Based on these factors, the Regional Director determined that Child and Family Protection Care Specialists qualified as guards under the Act. Since the Teamsters represent non-guard employees, they cannot represent this group.
The Regional Director then analyzed whether Logistics Specialists constituted an appropriate standalone bargaining unit. These employees work exclusively at the El Paso facility handling warehousing, equipment arrangements, inventory management, and trip dispatching. After examining factors like departmental organization, job functions, and working conditions, the Director found they shared a sufficient community of interest to form an appropriate unit.

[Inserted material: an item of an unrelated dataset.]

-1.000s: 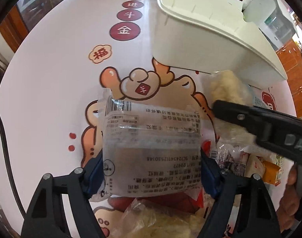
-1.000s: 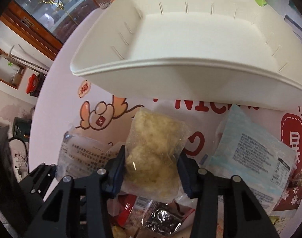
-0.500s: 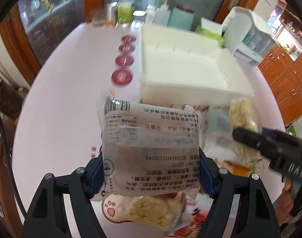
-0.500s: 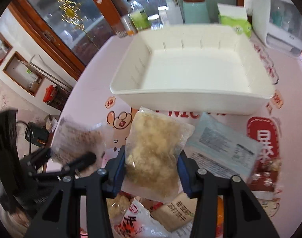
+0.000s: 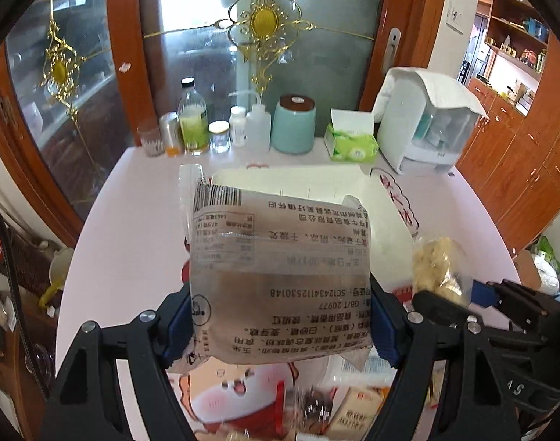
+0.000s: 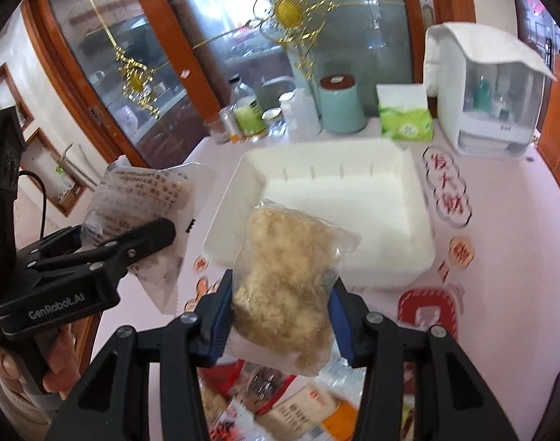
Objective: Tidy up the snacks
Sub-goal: 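Carry both bags over the white tray and open both tools, then grasp dark nut bag with left tool while right tool grasps LIPO pack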
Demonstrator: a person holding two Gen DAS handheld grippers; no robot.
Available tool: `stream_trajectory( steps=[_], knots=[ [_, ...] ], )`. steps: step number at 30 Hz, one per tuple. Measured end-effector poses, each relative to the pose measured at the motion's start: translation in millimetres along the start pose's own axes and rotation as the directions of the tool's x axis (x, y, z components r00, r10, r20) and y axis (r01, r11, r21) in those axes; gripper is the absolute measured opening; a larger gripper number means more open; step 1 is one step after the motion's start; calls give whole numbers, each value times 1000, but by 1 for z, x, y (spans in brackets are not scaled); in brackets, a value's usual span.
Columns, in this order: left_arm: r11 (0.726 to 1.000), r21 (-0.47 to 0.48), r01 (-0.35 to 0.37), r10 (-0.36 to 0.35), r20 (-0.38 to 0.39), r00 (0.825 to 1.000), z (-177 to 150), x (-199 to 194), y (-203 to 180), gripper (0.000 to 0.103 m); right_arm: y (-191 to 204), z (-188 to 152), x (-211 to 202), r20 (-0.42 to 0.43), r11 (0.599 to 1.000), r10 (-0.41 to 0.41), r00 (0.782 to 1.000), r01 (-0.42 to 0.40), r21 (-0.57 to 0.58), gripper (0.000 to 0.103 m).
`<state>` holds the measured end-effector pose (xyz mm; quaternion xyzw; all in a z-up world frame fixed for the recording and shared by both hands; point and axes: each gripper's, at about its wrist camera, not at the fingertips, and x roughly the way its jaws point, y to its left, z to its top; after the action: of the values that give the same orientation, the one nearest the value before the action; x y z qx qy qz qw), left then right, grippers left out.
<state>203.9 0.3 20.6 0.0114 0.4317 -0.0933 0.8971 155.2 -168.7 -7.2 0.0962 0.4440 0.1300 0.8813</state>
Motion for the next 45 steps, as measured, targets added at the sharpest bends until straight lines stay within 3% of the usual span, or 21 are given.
stream_trajectory(
  steps=[7,13,17,20,27,35,40,45],
  knots=[
    [1000,-24,-2,1,-41,999,32,38,1,79,-27,58,23,6,998,-48,999,48,27,48],
    [999,-36,-27,24,-88,996,55,80,6,90,-44,88,55,-19,995,-89,996,90,45,50],
    [997,-46,-67,62,-113,992,64,102,12,92,-50,98,75,-38,991,-120,992,122,57,69],
    [994,-58,-91,84,-113,990,66,104,18,92,-51,100,78,-30,990,-130,991,131,51,72],
    [990,-114,-83,76,-62,995,61,82,37,92,-50,91,76,-50,992,-115,992,118,55,74],
    [989,-128,-80,80,-5,997,41,30,52,92,-11,63,64,-81,998,-58,995,57,-17,74],
    [984,-162,-70,73,17,997,15,-7,63,92,18,39,46,-82,999,-7,997,4,-43,74],
    [984,-165,-64,68,22,997,-27,-39,66,92,33,3,10,-28,999,9,1000,-10,-42,74]
  ],
)
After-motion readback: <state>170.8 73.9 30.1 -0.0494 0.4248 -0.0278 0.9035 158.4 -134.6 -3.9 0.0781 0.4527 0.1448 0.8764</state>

As a result, the Regional Director ordered a mail ballot election for the Logistics Specialists only. The decision set forth specific procedures for the election, including eligibility requirements, voter list specifications, and notice posting obligations. The election was scheduled with ballots to be mailed on December 17, 2024, and due back by January 7, 2025.
Significant Cases Cited
Burns Security Services, 300 NLRB 298 (1990): Established that Congress enacted Section 9(b)(3) to prevent conflicts between guard and non-guard employees represented by the same union.
The Boeing Company, 328 NLRB 128 (1999): Outlined seven typical guard responsibilities, including rule enforcement, authority to compel compliance, security training, and control of access.
Rhode Island Hospital, 313 NLRB 343 (1993): Determined that the nature of guard duties, not the percentage of time performing them, is the controlling factor in guard status.